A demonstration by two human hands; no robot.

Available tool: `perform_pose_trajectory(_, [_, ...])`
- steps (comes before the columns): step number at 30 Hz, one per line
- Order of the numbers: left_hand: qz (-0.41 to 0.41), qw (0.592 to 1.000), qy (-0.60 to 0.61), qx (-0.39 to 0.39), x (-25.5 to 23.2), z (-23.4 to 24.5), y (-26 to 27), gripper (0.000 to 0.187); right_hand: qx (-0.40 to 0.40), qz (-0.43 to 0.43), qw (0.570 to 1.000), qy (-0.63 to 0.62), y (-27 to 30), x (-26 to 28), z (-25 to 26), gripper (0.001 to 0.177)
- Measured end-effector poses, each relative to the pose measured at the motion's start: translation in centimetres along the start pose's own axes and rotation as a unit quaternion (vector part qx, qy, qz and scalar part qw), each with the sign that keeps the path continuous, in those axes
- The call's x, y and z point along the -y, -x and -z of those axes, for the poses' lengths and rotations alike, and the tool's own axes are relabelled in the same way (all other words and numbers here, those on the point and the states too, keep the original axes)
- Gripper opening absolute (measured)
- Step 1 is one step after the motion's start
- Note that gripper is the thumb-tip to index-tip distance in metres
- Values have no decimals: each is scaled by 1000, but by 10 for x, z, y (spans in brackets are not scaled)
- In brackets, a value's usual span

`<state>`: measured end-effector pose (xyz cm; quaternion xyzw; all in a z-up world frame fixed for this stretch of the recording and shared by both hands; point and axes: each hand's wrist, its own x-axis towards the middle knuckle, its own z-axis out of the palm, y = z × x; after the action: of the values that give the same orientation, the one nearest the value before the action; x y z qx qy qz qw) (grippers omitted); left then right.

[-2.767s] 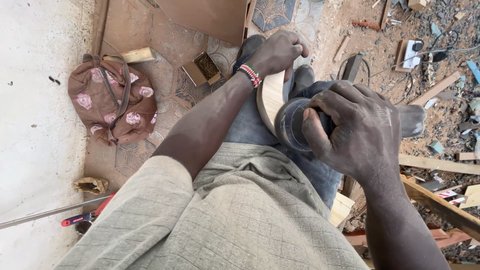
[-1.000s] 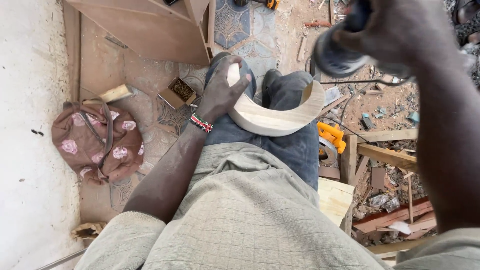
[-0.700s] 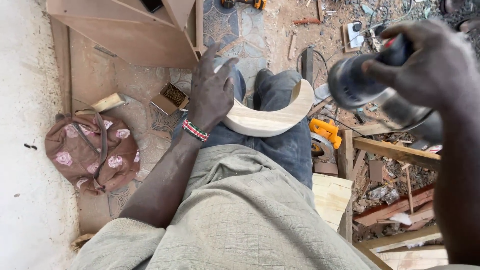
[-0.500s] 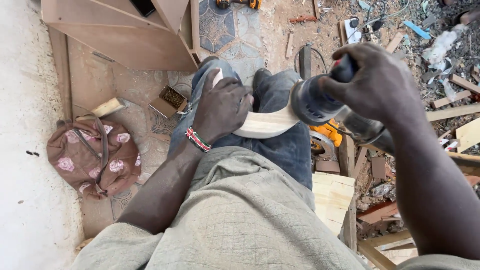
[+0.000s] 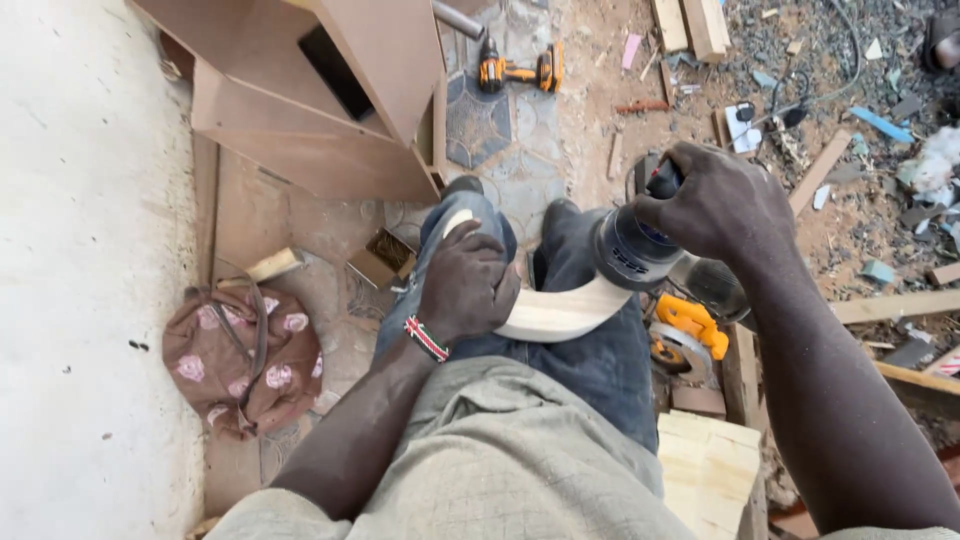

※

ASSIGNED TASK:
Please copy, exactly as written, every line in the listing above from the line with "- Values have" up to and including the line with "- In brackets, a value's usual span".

REPLY:
- Values have no decimals: each is scaled by 1000, but by 10 for x, z, y (spans in brackets are not scaled)
- In brackets, a value's usual span

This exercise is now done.